YOUR INSTRUCTIONS:
Could you write out the listing below again, exactly?

==========

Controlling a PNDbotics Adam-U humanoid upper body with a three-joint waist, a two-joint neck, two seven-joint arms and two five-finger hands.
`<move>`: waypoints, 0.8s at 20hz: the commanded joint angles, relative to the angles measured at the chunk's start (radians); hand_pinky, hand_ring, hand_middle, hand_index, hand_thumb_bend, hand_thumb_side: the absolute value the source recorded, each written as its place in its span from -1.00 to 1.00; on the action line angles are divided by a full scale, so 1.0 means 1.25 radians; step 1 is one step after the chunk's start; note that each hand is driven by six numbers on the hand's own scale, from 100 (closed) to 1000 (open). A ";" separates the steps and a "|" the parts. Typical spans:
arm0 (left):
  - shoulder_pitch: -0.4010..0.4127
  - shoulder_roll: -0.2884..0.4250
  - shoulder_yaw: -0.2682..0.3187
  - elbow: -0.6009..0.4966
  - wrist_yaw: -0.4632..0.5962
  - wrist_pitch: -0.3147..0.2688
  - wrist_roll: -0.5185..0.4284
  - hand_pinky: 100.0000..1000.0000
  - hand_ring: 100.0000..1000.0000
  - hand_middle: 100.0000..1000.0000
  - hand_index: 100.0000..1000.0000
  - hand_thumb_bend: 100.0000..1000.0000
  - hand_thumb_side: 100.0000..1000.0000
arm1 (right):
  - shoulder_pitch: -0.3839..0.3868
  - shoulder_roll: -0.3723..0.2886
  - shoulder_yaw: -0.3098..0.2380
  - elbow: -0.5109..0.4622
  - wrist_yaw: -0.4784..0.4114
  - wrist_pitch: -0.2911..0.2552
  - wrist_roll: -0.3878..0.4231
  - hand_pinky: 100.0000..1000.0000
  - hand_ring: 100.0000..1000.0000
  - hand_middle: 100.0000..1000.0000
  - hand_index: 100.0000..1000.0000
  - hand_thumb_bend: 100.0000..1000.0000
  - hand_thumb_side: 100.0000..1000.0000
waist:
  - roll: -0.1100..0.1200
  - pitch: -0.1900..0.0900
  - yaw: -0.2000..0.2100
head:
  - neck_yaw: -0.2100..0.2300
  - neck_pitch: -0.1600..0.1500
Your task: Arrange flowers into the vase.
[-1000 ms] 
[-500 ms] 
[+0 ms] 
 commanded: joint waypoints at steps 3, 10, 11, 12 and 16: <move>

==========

RESULT:
Controlling a PNDbotics Adam-U humanoid upper body with a three-joint waist, a two-joint neck, two seven-joint arms and two five-finger hands.
`<move>`: waypoints, 0.8s at 20hz: the commanded joint angles, relative to the angles measured at the chunk's start (radians); hand_pinky, hand_ring, hand_middle, hand_index, hand_thumb_bend, hand_thumb_side: the absolute value the source recorded, each written as its place in its span from -1.00 to 1.00; on the action line angles are divided by a full scale, so 1.0 means 1.25 radians; step 1 is one step after the chunk's start; note that each hand is driven by six numbers on the hand's own scale, from 100 (closed) to 1000 (open). A ";" separates the steps and a "|" the parts. Typical spans:
arm0 (left):
  - shoulder_pitch: -0.4010..0.4127
  - shoulder_roll: -0.2884..0.4250
  - shoulder_yaw: -0.2682..0.3187
  - elbow: -0.6009..0.4966
  - wrist_yaw: -0.4632..0.5962
  - wrist_pitch: -0.3147..0.2688
  - wrist_roll: -0.5185..0.4284
  - hand_pinky: 100.0000..1000.0000
  - hand_ring: 100.0000..1000.0000
  - hand_middle: 100.0000..1000.0000
  - hand_index: 100.0000..1000.0000
  - hand_thumb_bend: 100.0000..1000.0000
  - hand_thumb_side: 100.0000..1000.0000
arm1 (right):
  - shoulder_pitch: -0.3839..0.3868
  - shoulder_roll: -0.3723..0.2886
  - shoulder_yaw: -0.3098..0.2380
  - elbow: -0.5109..0.4622
  - wrist_yaw: -0.4784..0.4114
  - wrist_pitch: -0.2911..0.2552
  - wrist_roll: -0.3878..0.4231
  - hand_pinky: 100.0000..1000.0000
  - hand_ring: 100.0000..1000.0000
  - hand_middle: 100.0000..1000.0000
  - hand_index: 100.0000..1000.0000
  - hand_thumb_bend: 100.0000..1000.0000
  - hand_thumb_side: 100.0000..1000.0000
waist:
  - roll: -0.1100..0.1200
  - pitch: -0.1900..0.0900
  - yaw: -0.2000..0.2100
head:
  - neck_yaw: -0.2100..0.2300
  - neck_pitch: -0.1600..0.1500
Your task: Arrange flowers into the vase.
[-1000 ms] 
[-500 ms] 
[+0 ms] 
 commanded: joint waypoints at steps 3, 10, 11, 12 and 16: <move>

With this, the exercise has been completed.